_REQUIRED ACTION_: Restate the data exactly as given and keep the pictures out.

_COLLECTED DATA_:
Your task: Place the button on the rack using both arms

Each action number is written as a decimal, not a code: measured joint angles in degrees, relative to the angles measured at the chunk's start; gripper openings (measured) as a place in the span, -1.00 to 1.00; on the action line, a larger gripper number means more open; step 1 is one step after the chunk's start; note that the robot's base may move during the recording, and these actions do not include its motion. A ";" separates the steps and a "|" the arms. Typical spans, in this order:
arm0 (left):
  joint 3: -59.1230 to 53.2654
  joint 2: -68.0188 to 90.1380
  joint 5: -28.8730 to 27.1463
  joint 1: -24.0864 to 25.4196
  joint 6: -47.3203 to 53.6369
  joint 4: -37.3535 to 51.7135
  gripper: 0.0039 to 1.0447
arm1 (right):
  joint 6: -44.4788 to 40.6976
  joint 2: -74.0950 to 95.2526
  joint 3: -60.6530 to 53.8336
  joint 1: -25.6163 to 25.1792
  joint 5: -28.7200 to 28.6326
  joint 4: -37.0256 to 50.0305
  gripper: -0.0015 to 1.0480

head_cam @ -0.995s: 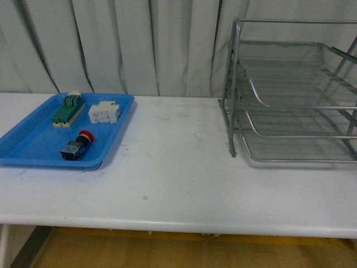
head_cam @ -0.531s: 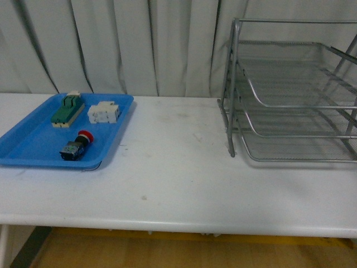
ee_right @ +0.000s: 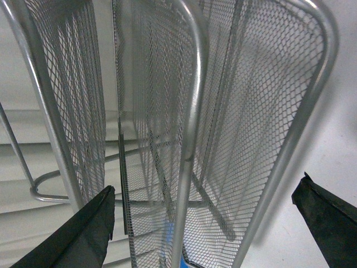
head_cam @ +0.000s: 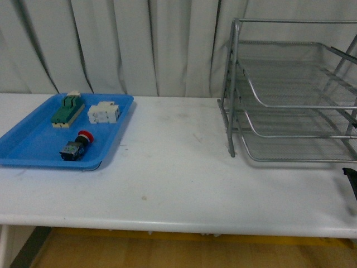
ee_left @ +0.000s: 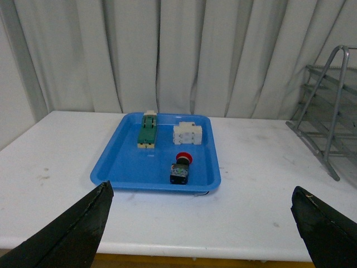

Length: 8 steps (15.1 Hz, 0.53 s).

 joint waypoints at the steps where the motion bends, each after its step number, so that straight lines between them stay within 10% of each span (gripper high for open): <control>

_EXERCISE ANSWER_:
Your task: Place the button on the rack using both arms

Each action number is written as a decimal, not a code: measured joint angles in degrees, relative to the angles measured at the chunk's start; gripper openings (measured) as a place in the span, -1.00 to 1.00; on the action line, a larger gripper number means more open; step 1 is one step after the chunk's start; note that the robot's base may move during the recording, and these actions do not include its motion. A ";" separates the steps and a "|" the arms. Typical spans, in this order:
arm0 (left):
  joint 3: -59.1230 to 53.2654
  joint 2: -68.0188 to 90.1380
  joint 5: -28.8730 to 27.1463
  joint 1: -24.0864 to 25.4196
  joint 6: -47.3203 to 53.6369
  joint 4: -37.3535 to 51.7135
  gripper: 0.0039 to 1.0447
arm1 (right):
  joint 6: -44.4788 to 40.6976
  joint 2: -74.0950 to 95.2526
  joint 3: -60.6530 to 53.8336
  joint 1: -25.6163 to 25.1792
  joint 5: -28.7200 to 28.6326
  joint 4: -37.0256 to 50.0305
  gripper: -0.0015 to 1.0480

head_cam @ -0.995s: 
head_cam @ -0.531s: 
ee_right @ +0.000s: 
head_cam @ +0.000s: 
ee_left @ +0.000s: 

Length: 8 steps (15.1 Hz, 0.53 s).

 joint waypoints at the steps where the motion bends, each after its step number, so that straight lines between them stay within 10% of each span (gripper high for open): <control>

No more is needed to finish this exercise.